Testland
Browse all skills & agents

test-data-patterns

Pure reference catalog of the cross-language object-construction patterns for test data - Test Data Builder (Pryce/Freeman), Factory (with traits and associations), Object Mother, Fixture composition (per-test / per-describe / shared), Snapshot (defers to `golden-file-conventions` for the operational details), and Production-Data Anonymisation. Distinct from per-language data wrappers in this plugin (`factory-bot-data` Ruby, `faker-data` JS, `mimesis-data` Python, `bogus-data` .NET) which document tool-specific configuration; this catalog is the architecture-tier reference for choosing **which pattern** before reaching for the tool. Preloaded by `framework-architecture-auditor` as the data-construction-tier reference.

test-data-patterns

Overview

This skill is a pure reference - no execution steps. It is the catalog the framework-architecture-auditor cites when it audits a test framework's data-construction approach. It complements factory-bot-data (Ruby), faker-data (JS), mimesis-data (Python), bogus-data (.NET), synthetic-pii-generator (cross-language), and golden-file-conventions (snapshot pattern). Those skills document the tools; this skill documents the patterns.

When to use

  • Designing test-data construction strategy for a new framework - pick the right pattern before reaching for the tool.
  • Auditing an existing framework where test data is the bottleneck (every test re-creates the world; tests run for minutes; data drifts between tests).
  • Migrating between tools (Ruby's FactoryBot → Python's factory_boy, JS's Fishery → Python's Polyfactory) - the pattern stays; the tool changes.
  • Onboarding engineers - point them at the canonical pattern citation.

Do not use this skill to:

Pattern 1 - Test Data Builder

Canonical source: Nat Pryce and Steve Freeman, Growing Object-Oriented Software, Guided by Tests (2009) - the Test Data Builder pattern is named in chapter 22. Discussed in Pryce's blog post Test Data Builders (the cross-language origin reference).

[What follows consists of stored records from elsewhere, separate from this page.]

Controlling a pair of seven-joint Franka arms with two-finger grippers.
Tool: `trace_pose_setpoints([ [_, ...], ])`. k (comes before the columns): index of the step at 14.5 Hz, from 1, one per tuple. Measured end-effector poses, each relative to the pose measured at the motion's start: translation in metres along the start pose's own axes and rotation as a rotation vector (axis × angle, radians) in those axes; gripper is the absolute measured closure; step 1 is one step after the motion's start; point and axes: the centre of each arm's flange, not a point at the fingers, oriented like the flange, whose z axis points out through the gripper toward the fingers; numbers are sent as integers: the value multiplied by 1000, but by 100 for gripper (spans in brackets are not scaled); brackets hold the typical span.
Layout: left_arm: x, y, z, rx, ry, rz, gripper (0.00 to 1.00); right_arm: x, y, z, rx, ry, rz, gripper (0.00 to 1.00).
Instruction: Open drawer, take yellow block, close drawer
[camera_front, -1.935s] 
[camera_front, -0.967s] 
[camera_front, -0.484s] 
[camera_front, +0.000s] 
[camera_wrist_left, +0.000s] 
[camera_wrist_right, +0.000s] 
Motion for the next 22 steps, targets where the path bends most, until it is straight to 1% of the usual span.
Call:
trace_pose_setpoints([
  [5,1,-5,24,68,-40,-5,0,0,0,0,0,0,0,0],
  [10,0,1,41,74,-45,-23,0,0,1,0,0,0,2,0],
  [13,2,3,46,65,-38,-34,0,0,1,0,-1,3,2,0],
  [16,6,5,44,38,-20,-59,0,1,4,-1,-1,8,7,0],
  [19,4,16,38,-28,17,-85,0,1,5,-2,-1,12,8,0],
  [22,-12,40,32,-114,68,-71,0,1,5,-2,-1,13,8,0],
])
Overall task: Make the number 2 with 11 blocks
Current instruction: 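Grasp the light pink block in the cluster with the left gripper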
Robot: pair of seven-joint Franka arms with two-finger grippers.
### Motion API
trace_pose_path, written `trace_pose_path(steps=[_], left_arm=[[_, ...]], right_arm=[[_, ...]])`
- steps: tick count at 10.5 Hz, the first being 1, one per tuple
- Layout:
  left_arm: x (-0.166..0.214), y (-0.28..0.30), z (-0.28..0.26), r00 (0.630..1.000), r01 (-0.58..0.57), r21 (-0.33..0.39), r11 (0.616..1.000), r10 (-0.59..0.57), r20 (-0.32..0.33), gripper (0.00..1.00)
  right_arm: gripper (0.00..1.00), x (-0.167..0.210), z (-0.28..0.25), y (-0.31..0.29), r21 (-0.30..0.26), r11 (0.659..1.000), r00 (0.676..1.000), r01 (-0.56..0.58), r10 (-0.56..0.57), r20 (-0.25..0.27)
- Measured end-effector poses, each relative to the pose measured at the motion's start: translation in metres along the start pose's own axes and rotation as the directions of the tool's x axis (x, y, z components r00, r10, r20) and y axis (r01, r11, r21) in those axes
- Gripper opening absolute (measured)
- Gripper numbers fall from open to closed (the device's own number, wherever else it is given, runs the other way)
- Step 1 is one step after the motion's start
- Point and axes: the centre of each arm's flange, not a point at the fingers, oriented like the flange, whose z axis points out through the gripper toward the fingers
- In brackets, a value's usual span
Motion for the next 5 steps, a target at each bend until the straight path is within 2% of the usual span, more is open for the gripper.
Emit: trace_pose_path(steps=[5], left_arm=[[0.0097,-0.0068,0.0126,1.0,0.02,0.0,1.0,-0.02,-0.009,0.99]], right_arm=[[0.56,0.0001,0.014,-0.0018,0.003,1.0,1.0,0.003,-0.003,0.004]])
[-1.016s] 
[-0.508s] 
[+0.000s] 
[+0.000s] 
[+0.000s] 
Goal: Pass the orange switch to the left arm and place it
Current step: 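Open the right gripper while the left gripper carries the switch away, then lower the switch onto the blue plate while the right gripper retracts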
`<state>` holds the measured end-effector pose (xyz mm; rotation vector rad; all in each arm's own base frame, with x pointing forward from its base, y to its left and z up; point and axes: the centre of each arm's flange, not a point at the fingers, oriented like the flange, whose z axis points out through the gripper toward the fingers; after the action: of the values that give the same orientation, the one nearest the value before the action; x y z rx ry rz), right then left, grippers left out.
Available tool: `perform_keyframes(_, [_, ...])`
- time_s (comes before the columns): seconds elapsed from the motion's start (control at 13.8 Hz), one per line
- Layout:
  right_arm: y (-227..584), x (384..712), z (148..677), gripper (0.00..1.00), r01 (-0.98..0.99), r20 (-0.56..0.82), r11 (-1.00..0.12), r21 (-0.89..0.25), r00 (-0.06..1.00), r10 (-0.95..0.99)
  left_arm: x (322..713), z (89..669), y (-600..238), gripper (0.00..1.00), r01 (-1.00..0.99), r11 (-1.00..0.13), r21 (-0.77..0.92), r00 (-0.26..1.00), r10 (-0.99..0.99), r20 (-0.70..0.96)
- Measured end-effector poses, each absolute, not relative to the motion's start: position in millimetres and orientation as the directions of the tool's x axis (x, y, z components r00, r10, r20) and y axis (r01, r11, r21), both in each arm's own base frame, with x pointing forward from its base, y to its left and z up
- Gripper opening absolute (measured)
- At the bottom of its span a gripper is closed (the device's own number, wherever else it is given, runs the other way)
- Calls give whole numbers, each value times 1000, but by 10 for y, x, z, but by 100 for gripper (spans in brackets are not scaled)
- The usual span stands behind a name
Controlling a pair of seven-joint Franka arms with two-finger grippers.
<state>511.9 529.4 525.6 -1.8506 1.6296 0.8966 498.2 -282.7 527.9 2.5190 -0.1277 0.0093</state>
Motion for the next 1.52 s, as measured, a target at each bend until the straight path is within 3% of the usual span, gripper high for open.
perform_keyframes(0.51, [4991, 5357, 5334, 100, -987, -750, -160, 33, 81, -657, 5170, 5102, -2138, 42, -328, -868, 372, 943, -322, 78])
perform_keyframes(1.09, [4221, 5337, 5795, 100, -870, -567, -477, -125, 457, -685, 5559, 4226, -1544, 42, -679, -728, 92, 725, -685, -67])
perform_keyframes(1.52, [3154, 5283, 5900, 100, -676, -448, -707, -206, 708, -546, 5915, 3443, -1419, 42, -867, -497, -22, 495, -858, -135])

Definition: A Test Data Builder is a class with chainable methods (.withName("Alice").withOrgId(42).build()) that constructs domain objects step-by-step. Every field has a sensible default; the test overrides only the fields it cares about.

Example (cross-language pseudocode):

// Default-everything builder; override only what matters
const user = aUser()
  .withRole("admin")
  .withOrg(anOrg().withPlan("enterprise"))
  .build();

When to use Test Data Builder

  • Domain objects have 5+ fields and most tests only care about 1-2.
  • The team values explicit "what this test cares about" in the test body.
  • The language has chainable / fluent API support (most modern languages).

Anti-patterns

Anti-patternWhy it fails
Builders with .set<Field>(value) for every field (no defaults)Loses the pattern's benefit; every test specifies every field
Builders that mutate the object in place rather than returning a new oneTest cross-coupling: builders shared between tests leak state
Builders that perform side effects (build() writes to DB)Mixes two concerns; the test cannot tell whether it's constructing or persisting
Builders for objects with 2 fieldsOverhead exceeds benefit; use a struct literal

Pattern 2 - Factory (with traits and associations)

Canonical source: Thoughtbot's factory_bot (Ruby) is the cross-language reference implementation. The pattern itself predates the library - Joshua Kerievsky's Refactoring to Patterns (2004) traces it to the Gang of Four's Factory Method but adapted for test data.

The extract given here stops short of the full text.